* _TASK PROMPT_:
Provide only the number of lines below that hold "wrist".
<<<<
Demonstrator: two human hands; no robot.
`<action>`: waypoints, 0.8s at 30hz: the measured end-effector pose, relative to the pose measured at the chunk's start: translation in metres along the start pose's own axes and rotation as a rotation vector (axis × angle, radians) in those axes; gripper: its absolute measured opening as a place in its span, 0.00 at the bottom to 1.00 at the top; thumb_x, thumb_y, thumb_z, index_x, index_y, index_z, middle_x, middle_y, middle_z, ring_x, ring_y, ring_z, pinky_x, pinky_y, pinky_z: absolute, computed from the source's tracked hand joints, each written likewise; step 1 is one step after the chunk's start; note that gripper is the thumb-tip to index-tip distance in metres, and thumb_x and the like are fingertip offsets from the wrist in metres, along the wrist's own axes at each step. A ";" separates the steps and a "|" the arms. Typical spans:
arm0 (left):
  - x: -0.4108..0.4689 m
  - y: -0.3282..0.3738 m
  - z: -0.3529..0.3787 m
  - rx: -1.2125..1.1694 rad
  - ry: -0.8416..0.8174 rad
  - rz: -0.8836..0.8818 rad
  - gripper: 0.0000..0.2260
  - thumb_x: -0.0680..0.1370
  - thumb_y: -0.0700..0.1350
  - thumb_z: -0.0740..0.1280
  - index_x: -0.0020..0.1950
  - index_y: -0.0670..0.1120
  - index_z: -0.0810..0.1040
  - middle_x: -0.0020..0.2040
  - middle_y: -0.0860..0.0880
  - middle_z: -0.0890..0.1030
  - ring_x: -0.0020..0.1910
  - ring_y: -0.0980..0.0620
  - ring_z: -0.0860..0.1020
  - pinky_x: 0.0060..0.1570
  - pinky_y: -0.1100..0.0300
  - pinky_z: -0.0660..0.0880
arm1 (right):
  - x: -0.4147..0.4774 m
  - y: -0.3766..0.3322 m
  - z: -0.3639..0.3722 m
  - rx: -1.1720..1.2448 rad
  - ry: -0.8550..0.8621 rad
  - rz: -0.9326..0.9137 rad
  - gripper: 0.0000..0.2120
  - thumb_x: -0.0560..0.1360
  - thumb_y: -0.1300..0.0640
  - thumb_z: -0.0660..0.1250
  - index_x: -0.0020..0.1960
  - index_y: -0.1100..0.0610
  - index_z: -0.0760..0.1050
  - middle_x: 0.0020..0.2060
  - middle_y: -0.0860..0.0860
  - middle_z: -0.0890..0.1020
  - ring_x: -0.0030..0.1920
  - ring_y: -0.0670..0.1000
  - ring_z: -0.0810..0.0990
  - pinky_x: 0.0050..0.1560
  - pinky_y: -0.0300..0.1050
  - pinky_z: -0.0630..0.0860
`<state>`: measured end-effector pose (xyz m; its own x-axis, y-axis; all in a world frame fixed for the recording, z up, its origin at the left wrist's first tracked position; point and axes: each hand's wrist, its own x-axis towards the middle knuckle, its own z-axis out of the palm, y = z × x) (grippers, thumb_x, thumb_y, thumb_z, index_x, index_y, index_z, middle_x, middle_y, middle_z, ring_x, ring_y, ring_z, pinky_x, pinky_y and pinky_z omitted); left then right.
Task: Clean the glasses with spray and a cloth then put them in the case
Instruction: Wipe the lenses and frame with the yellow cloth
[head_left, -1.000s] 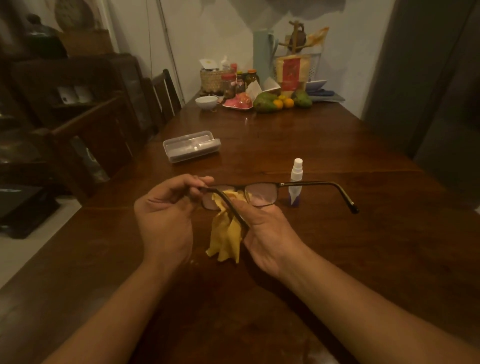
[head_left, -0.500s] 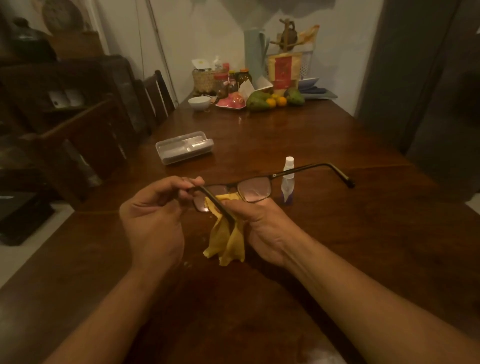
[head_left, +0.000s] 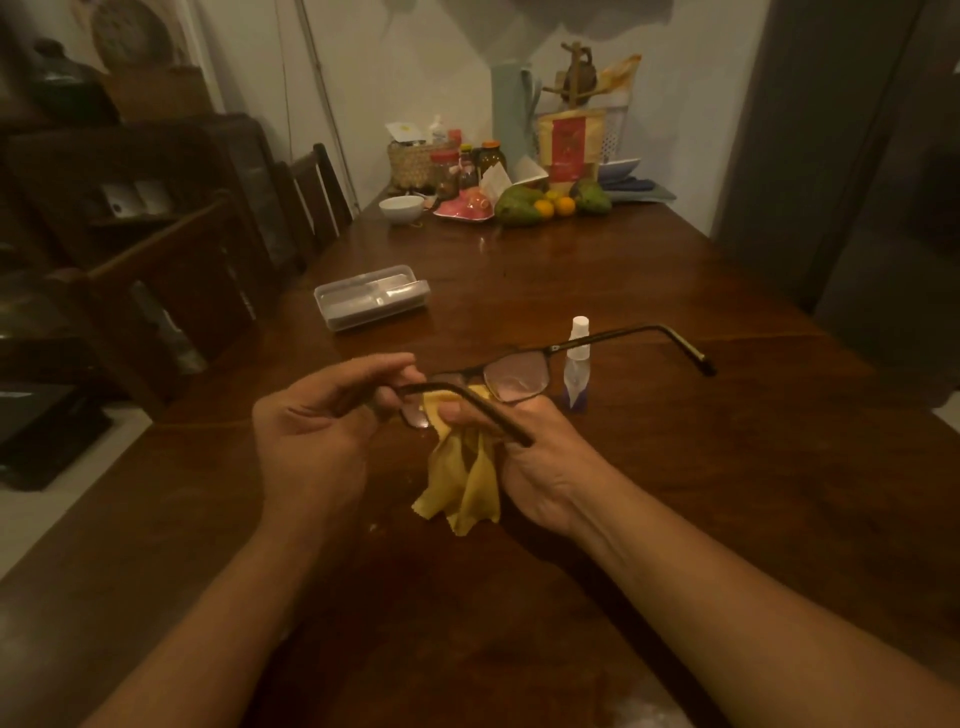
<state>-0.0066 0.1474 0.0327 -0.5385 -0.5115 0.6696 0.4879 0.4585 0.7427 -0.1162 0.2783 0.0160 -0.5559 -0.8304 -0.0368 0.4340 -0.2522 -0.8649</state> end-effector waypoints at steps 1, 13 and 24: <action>0.001 0.001 -0.001 0.041 -0.023 0.009 0.19 0.72 0.31 0.69 0.48 0.55 0.86 0.45 0.59 0.87 0.48 0.56 0.85 0.47 0.66 0.80 | 0.001 -0.002 -0.003 -0.027 0.002 0.006 0.05 0.75 0.65 0.70 0.49 0.65 0.82 0.42 0.55 0.84 0.40 0.49 0.84 0.41 0.43 0.82; 0.012 -0.005 -0.023 0.178 0.110 -0.034 0.21 0.75 0.29 0.67 0.43 0.56 0.86 0.43 0.58 0.86 0.49 0.52 0.85 0.53 0.52 0.82 | 0.001 -0.023 -0.032 -0.144 -0.029 0.205 0.19 0.67 0.54 0.75 0.55 0.62 0.82 0.46 0.53 0.86 0.47 0.50 0.86 0.44 0.43 0.82; 0.010 -0.014 -0.023 0.075 0.055 0.018 0.11 0.75 0.26 0.67 0.51 0.39 0.82 0.44 0.53 0.87 0.49 0.46 0.85 0.54 0.46 0.82 | 0.007 -0.015 -0.027 -0.178 0.137 -0.071 0.05 0.72 0.56 0.74 0.46 0.56 0.83 0.42 0.50 0.86 0.44 0.46 0.84 0.51 0.46 0.78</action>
<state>-0.0029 0.1193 0.0284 -0.4903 -0.5409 0.6834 0.4432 0.5204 0.7299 -0.1460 0.2893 0.0153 -0.6770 -0.7354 -0.0297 0.2655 -0.2063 -0.9418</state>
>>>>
* _REPLY_:
2